Montanelli, più di dieci anni fa, disse che le forze politiche sarebbero maturate solo dopo un paio di tornate in cui l’uno e l’altro schieramento avrebbero dato il peggio di sé. Si sbagliava. Di tornate ce ne vogliono di più, tante di più, e non è sicuro che gli avversari impareranno a rispettarsi.
Dicevamo di Napolitano che vorrebbe l’assunzione delle responsabilità da parte di ognuno. Il centrosinistra, da “vincitore perdente”, ha la facoltà di guidare il governo. Bene, lo faccia coinvolgendo i soggetti interessati, perché dalla crisi o si esce con il concorso di tutti o perde tutto il Paese.
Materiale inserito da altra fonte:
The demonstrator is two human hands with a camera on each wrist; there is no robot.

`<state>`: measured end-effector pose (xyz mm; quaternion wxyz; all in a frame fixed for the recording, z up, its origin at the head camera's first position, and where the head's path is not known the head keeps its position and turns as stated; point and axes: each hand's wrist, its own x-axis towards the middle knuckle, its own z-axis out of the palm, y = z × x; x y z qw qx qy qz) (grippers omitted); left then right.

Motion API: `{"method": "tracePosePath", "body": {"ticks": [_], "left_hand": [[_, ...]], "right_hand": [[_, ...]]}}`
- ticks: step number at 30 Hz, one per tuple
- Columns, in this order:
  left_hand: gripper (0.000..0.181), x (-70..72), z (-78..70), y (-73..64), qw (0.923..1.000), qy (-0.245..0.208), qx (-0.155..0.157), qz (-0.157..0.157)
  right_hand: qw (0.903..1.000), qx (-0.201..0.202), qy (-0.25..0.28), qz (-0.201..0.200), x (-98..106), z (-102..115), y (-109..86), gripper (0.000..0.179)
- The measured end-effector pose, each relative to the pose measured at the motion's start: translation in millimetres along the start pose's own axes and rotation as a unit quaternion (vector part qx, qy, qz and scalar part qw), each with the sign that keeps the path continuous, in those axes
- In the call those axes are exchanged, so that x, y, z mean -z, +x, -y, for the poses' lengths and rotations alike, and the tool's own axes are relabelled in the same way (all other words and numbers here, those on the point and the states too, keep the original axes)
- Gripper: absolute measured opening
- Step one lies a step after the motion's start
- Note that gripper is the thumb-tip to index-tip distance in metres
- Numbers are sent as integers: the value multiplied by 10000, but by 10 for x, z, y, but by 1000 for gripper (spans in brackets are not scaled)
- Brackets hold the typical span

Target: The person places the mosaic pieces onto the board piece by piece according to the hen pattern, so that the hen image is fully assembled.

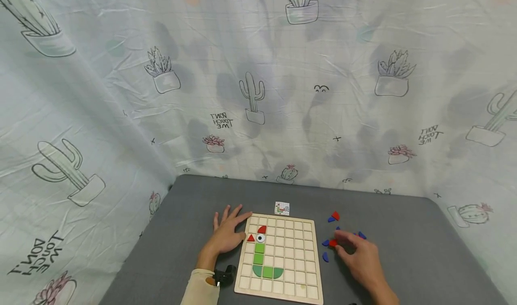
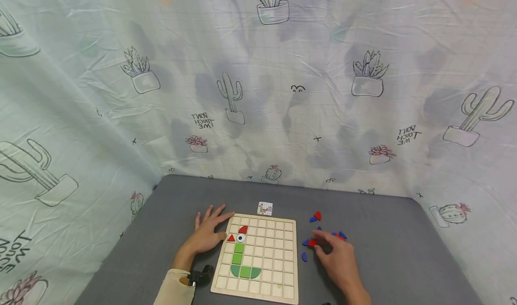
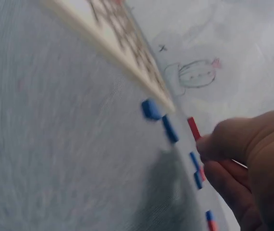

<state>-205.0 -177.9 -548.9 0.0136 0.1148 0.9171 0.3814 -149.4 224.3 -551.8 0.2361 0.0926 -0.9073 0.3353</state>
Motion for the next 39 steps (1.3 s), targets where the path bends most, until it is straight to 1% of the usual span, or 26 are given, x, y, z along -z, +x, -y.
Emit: {"method": "tracePosePath", "body": {"ticks": [5, 9, 13, 15, 19, 21, 22, 25, 27, 30, 35, 37, 39], "left_hand": [[65, -5, 17, 4, 10000, 21, -21, 34], [65, -12, 14, 1, 10000, 5, -34, 77], [65, -4, -3, -7, 10000, -40, -55, 64], [65, -1, -3, -4, 10000, -29, -50, 54], [65, 2, 5, 1, 10000, 32, -41, 27], [64, 5, 12, 4, 10000, 59, -38, 14], [64, 6, 16, 7, 10000, 75, -27, 13], [64, 5, 32, 11, 10000, 53, -42, 10], [64, -1, 41, 8, 10000, 48, -35, 38], [64, -11, 41, 0, 10000, 23, 1, 75], [65, -18, 34, 2, 10000, -31, -7, 34], [65, -20, 39, 7, 10000, -12, -12, 11], [65, -19, 44, 10, 10000, 10, -8, -3]], "right_hand": [[9974, -124, 293, 649, 74, 92, 6, 41], [9945, -179, 232, 1006, 149, 52, -34, 42], [9916, -275, 173, 1255, 246, 12, -129, 44], [9926, -255, 40, 1183, 276, 11, -181, 44], [9954, -275, -308, 861, 261, 45, -255, 40], [9945, -408, -446, 858, 218, 78, -271, 39], [9934, -481, -484, 926, 195, 98, -275, 38], [9906, -627, -434, 1132, 135, 150, -289, 39], [9907, -625, -435, 1125, 114, 173, -302, 40], [9933, -559, -457, 906, 110, 171, -337, 43], [9970, -387, -444, 495, 126, 142, -401, 46], [9976, -391, -346, 455, 128, 167, -408, 46], [9977, -434, -187, 496, 130, 232, -399, 45]]}}
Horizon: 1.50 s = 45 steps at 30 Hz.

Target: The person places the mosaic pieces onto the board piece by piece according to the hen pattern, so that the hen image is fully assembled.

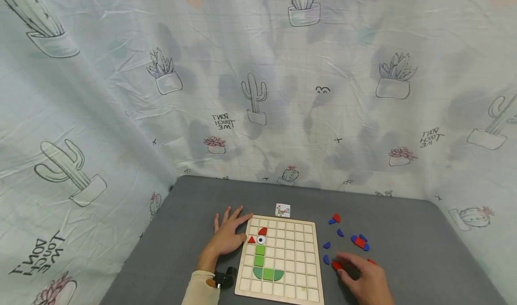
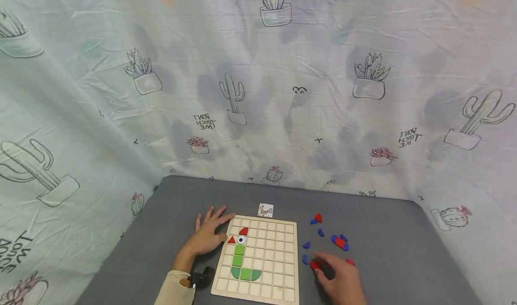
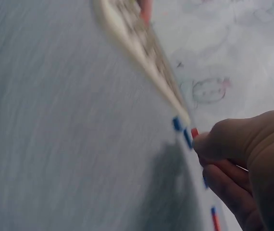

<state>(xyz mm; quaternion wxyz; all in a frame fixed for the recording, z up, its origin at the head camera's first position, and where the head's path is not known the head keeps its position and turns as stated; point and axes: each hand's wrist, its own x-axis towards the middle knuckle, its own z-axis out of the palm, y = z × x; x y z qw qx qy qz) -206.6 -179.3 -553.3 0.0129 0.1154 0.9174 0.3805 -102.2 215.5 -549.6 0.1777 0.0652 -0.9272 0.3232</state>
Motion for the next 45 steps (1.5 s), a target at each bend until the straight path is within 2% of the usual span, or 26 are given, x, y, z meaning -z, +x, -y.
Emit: {"method": "tracePosePath", "body": {"ticks": [3, 6, 8, 13, 15, 18, 21, 24, 27, 35, 40, 45], "left_hand": [[64, 11, 5, 1, 10000, 31, 4, 2], [64, 21, 7, 5, 10000, 29, -1, 8], [64, 27, 4, 6, 10000, 27, -17, 3], [64, 31, -19, -13, 10000, 5, -28, 34], [64, 30, -30, -21, 10000, -9, -30, 72], [64, 19, -31, -36, 9999, -39, -73, 81], [64, 17, -26, -36, 9999, -30, -102, 45], [64, 17, -14, -37, 10000, -7, -85, 20], [63, 20, -12, -38, 10000, 1, -49, 37], [64, 38, -31, -9, 9999, 18, -114, 18], [64, 40, -35, -8, 10000, -4, -93, 29], [64, 25, -21, -12, 10000, 4, -75, 20]], "right_hand": [[9987, -134, 439, 224, -15, 145, 39, 40], [9942, -68, 935, 534, -70, 290, 94, 38], [9904, 151, 1198, 678, -135, 373, 130, 36], [9771, 1171, 1571, 835, -355, 532, 189, 30], [9713, 1382, 1683, 961, -440, 592, 201, 29], [9670, 1311, 1795, 1247, -550, 681, 203, 27], [9650, 1018, 1850, 1553, -655, 762, 220, 27], [9629, 910, 1828, 1766, -762, 829, 246, 27], [9625, 1062, 1803, 1728, -861, 899, 273, 25], [9718, 1658, 1194, 1176, -975, 1030, 316, 29], [9732, 1722, 1125, 1033, -987, 1046, 319, 31], [9713, 1665, 1261, 1141, -1011, 1035, 303, 29]]}}
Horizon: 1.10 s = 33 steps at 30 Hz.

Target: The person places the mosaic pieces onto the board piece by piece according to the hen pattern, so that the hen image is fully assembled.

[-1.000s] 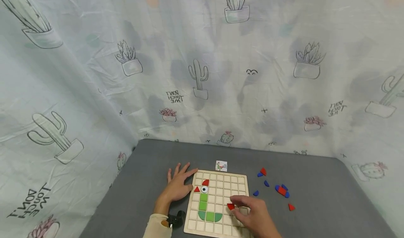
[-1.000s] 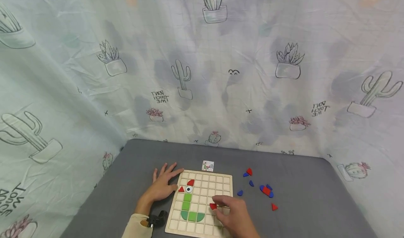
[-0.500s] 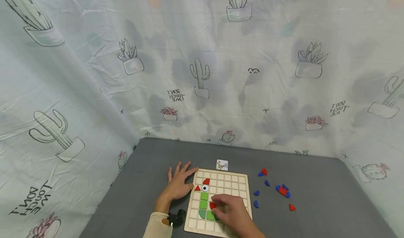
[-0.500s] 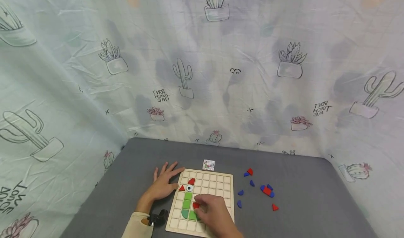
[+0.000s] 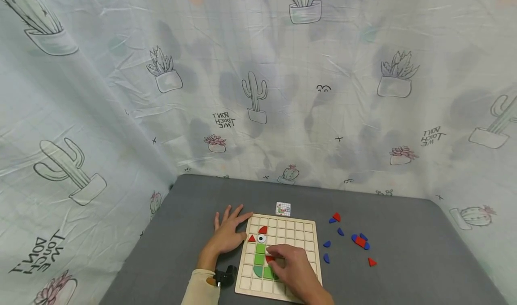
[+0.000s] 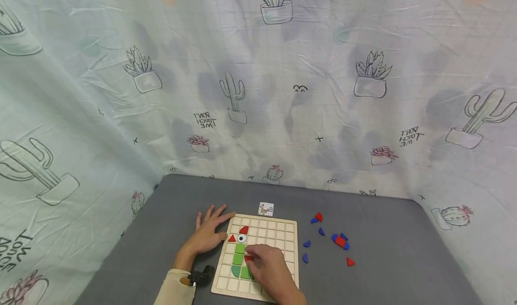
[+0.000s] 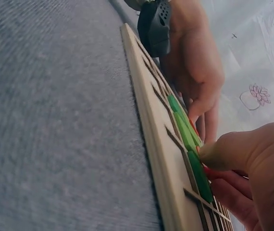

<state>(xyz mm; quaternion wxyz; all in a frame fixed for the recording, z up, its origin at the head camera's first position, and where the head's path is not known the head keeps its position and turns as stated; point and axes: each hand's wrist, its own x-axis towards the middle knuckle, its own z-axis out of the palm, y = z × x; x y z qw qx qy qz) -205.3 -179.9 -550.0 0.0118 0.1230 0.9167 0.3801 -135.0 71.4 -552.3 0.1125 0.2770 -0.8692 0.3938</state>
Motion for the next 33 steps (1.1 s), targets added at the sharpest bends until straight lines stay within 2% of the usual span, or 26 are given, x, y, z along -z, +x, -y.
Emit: {"method": "tracePosePath", "body": {"ticks": [6, 11, 16, 20, 22, 24, 27, 29, 33], "left_hand": [[64, 1, 1, 3, 10000, 5, 2, 9], [64, -2, 3, 3, 10000, -20, -30, 26], [65, 5, 9, -1, 9999, -108, -60, 44], [65, 11, 13, -4, 9998, -154, -54, 62], [65, 14, 13, -2, 9999, -133, -38, 68], [65, 15, 16, 1, 9999, -88, -33, 54], [65, 13, 21, 8, 10000, -26, -8, 45], [65, 11, 23, 7, 10000, -26, -14, 47], [64, 3, 25, 0, 10000, -26, 10, 90]], "right_hand": [[9998, -179, 12, 122, -4, -7, -3, 30], [9999, -77, 88, -43, 51, -20, -39, 29], [9990, -162, 319, -264, 223, -95, -137, 30], [9982, -246, 301, -463, 426, -216, -275, 32], [9971, -426, 244, -589, 543, -278, -356, 33], [9940, -810, 220, -703, 662, -337, -430, 34], [9839, -1580, 162, -825, 854, -413, -550, 34], [9766, -1949, 67, -912, 985, -472, -635, 35], [9670, -2155, -503, -1261, 1226, -631, -835, 36]]}}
In Germania c’è stata la grande coalizione ed è servita sia alla maggioranza attuale, sia a chi, come la Spd, potrà alle prossime elezioni diventarlo, ma a suo tempo hanno scongiurato l’ingovernabilità, che specie in questi tempi non fa che aggravare ancora di più la crisi.
Il largo sostegno di cui ha goduto Monti da tecnico potrebbe diventare politico con un presidente del Consiglio di centrosinistra. Si dirà che Pd e Pdl sono inconciliabili, ma non è vero, centrosinistra e centrodestra hanno ottenuto un quasi uguale numero di voti, non è possibile che il popolo italiano debba per l’eternità, per i pregiudizi di qualcuno, riprodurre la lotta di otto secoli fa tra guelfi e ghibellini. Le vicende giudiziarie colpiscono più Berlusconi, ma solo perché in Italia la giustizia è faziosa. E poi, chi ha detto che l’ex premier dovrebbe entrare nel governo? Siamo certi che il primo a non volerlo fare di persona sarebbe lui. In ogni caso, banche e gestione della cosa pubblica hanno dimostrato che nessuno, tra partiti e uomini politici, può fare la morale all’altro. Dunque, torni la politica.